(Items from a dataset)
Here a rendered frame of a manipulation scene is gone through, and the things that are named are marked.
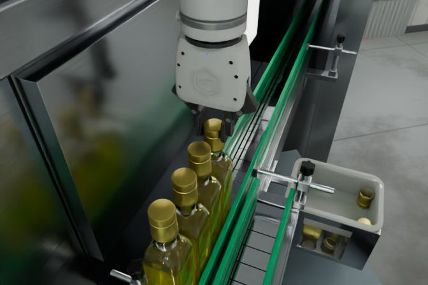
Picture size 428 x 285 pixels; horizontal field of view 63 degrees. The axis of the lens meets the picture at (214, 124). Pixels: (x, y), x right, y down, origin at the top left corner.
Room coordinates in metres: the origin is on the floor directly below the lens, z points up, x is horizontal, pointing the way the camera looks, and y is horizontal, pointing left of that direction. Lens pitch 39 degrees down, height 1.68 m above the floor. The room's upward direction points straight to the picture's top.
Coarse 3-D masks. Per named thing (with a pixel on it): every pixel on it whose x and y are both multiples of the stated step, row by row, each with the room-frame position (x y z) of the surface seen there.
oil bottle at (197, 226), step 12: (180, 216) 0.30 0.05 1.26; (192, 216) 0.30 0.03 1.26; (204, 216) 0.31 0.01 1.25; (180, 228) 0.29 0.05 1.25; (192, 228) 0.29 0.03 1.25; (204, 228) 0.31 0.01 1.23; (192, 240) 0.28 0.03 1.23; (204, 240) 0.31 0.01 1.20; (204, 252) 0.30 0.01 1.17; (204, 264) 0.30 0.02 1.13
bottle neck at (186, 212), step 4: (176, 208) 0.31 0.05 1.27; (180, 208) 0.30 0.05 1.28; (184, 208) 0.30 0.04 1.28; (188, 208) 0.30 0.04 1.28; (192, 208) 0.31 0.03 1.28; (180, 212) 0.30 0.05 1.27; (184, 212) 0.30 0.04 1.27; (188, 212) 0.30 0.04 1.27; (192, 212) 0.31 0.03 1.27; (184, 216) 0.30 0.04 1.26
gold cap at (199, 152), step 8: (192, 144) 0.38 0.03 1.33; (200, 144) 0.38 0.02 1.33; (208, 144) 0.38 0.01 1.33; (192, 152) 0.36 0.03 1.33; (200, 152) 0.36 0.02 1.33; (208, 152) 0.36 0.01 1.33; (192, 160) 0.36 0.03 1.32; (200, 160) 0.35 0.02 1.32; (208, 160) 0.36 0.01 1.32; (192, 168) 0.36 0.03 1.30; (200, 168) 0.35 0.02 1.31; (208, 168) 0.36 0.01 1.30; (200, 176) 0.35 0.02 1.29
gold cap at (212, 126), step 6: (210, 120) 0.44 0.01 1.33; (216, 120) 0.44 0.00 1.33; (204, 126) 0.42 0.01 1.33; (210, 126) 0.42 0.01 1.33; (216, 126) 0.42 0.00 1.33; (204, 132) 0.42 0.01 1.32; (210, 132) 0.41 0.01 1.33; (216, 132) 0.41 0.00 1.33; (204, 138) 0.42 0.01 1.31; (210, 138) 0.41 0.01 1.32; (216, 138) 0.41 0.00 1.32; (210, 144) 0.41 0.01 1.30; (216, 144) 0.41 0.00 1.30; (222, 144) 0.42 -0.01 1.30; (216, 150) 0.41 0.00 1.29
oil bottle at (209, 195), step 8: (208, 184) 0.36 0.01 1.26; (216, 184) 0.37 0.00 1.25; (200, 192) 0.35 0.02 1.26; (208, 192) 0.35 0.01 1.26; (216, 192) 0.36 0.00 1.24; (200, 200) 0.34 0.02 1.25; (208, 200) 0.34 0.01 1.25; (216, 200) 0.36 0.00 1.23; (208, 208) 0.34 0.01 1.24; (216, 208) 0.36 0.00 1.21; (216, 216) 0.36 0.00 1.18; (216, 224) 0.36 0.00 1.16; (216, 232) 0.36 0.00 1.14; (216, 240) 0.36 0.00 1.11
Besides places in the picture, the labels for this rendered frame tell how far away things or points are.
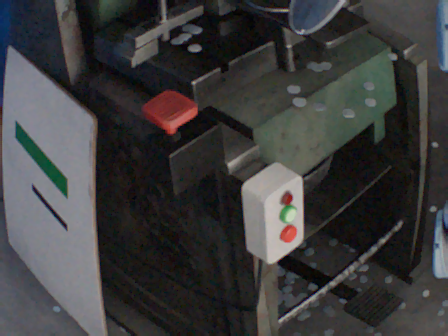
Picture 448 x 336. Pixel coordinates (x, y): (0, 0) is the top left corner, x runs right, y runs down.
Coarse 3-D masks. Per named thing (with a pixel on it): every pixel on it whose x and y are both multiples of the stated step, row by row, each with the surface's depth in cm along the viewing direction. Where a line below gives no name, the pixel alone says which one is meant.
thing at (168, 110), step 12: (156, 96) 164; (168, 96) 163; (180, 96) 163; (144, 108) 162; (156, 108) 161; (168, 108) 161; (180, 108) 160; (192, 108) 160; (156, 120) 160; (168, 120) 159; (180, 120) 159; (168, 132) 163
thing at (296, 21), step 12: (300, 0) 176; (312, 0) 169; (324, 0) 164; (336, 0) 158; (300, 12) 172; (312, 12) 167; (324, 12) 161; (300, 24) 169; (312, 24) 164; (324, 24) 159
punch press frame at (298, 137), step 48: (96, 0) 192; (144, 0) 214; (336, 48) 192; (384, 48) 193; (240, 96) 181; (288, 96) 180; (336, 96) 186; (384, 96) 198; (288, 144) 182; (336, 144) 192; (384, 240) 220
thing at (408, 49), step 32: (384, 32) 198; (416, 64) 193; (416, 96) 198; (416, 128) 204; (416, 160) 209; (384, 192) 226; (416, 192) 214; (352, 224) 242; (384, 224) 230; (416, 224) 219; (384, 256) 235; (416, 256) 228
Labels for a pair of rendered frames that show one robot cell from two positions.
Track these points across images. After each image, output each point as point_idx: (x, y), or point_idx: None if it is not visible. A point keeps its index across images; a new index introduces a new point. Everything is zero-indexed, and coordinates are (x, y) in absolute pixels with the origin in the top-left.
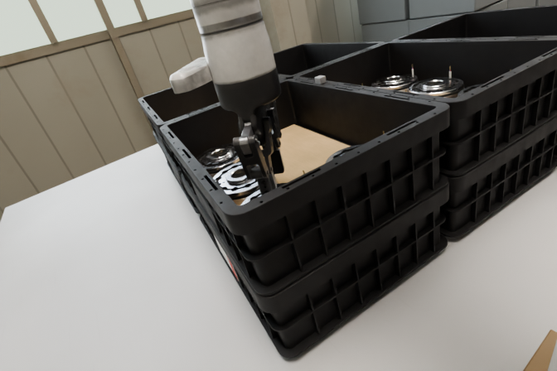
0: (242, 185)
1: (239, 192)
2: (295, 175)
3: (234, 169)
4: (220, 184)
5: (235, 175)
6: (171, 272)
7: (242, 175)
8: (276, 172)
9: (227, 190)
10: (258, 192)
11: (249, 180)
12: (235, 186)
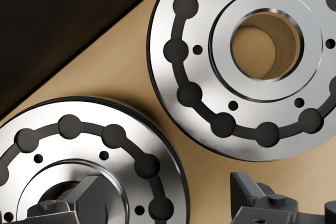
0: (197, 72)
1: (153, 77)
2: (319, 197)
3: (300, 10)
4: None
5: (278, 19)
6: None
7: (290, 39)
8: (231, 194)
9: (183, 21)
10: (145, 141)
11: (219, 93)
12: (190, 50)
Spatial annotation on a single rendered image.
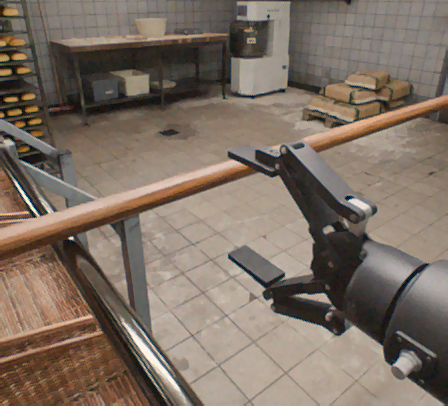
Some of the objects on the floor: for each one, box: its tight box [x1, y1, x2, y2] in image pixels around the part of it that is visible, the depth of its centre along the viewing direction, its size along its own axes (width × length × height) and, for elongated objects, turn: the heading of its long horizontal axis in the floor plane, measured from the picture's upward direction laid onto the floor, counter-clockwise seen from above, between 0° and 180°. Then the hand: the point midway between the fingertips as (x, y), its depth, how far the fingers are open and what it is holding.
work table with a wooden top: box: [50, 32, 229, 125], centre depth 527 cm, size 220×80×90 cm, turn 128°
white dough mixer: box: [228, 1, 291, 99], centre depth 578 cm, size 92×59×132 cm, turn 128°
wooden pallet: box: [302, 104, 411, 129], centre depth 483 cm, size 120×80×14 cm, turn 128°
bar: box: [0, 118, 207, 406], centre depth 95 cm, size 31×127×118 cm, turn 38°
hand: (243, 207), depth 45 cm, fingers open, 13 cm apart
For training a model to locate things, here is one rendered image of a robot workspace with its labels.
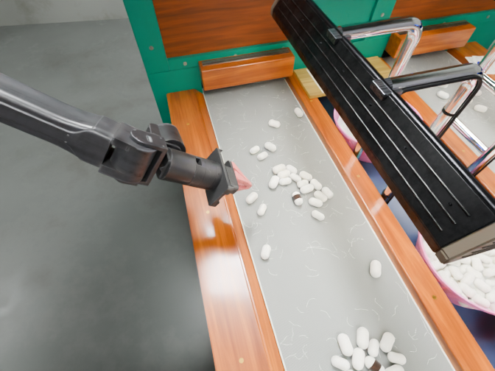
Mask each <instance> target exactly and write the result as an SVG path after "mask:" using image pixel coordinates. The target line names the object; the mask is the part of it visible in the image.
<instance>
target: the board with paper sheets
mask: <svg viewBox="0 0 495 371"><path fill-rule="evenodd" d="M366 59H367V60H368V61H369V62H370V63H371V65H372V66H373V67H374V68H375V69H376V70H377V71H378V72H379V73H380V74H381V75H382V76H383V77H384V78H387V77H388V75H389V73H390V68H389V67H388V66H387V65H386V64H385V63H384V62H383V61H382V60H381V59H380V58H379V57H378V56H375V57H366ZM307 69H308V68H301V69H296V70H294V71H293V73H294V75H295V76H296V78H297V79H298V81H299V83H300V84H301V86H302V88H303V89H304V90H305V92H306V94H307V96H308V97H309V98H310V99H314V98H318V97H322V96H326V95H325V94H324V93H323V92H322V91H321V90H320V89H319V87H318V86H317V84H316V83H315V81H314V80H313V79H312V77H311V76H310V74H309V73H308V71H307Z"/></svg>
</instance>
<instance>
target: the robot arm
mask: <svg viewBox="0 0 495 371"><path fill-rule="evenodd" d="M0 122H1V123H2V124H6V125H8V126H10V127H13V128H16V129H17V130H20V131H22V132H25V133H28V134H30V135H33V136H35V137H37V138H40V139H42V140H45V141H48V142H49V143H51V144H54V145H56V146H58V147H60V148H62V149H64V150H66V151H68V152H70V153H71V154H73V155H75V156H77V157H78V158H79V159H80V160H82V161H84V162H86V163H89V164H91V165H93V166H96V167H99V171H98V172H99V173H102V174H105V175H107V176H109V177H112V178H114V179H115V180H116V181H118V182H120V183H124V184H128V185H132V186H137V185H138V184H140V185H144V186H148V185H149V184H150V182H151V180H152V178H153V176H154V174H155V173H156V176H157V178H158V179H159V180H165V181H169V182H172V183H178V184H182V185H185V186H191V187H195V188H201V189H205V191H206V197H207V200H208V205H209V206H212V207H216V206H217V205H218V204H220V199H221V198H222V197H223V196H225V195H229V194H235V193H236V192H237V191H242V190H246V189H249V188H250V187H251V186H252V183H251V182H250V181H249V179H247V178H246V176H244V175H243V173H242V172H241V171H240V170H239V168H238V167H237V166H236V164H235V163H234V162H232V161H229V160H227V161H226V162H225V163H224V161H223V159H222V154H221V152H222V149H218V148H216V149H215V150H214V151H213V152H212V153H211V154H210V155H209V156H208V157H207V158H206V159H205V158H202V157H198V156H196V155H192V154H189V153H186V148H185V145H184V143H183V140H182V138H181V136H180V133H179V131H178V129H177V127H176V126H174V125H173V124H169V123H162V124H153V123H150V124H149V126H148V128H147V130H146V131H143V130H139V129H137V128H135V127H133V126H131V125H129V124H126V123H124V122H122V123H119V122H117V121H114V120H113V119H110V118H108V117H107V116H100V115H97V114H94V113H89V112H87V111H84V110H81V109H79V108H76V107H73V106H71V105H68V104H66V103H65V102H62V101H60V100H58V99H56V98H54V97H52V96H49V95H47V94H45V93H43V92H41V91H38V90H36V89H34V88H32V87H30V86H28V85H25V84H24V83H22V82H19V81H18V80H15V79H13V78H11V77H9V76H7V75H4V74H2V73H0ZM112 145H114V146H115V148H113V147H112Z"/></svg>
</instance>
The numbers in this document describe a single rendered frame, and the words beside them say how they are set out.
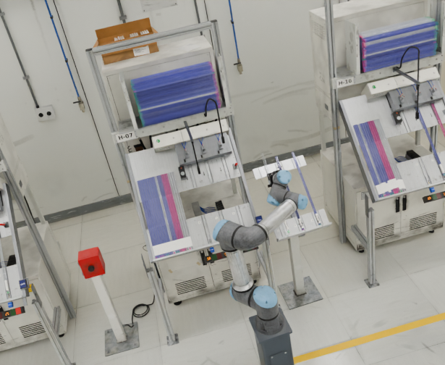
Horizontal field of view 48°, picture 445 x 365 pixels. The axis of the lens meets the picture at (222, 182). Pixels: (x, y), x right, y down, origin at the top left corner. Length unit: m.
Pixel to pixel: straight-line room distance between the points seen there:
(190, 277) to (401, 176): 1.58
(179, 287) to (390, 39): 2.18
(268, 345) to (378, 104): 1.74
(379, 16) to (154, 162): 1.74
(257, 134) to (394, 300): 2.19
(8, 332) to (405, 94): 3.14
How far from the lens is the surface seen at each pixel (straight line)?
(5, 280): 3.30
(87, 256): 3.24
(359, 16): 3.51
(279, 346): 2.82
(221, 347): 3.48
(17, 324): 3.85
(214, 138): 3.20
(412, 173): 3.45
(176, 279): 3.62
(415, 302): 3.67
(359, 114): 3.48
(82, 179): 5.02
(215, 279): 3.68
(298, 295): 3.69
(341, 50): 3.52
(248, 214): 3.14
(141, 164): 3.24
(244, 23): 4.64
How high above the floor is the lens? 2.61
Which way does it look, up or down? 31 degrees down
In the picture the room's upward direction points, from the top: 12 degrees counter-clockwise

What is expected —
Where a line in the records above contains the word "direction", copy that line.

Solution to the problem —
Room coordinates in metres: the origin is on the floor directly below the lens, z points up, x is horizontal, pointing the way the camera looks, and y is horizontal, pointing left of that direction. Lens pitch 39 degrees down, height 1.68 m above the floor. The room's upward direction points straight to the picture's top.
Coarse 3-D masks. Per named thing (with a pixel on it): every pixel on it whose x and y are both multiples of the stated step, row by row, each with the surface's depth in cm along the viewing direction. Where a line below gives no name, the pixel alone says which one is meant.
Some of the objects on the floor: for each one, box: its tight box [x1, y1, x2, y2] in image pixels around the part of it that is visible, the depth of its centre along the viewing direction, its size along its own axes (width × length × height) and, for elongated objects, turn: the heading of its long horizontal axis in the floor plane, measured from the picture's upward direction laid onto the floor, counter-clockwise seen from above, between 0° and 180°. Then the hand: the point midway between the fingertips as (x, y), its depth, how far the fingers are open and what it is holding.
In the picture the room's upward direction points, from the top: 12 degrees counter-clockwise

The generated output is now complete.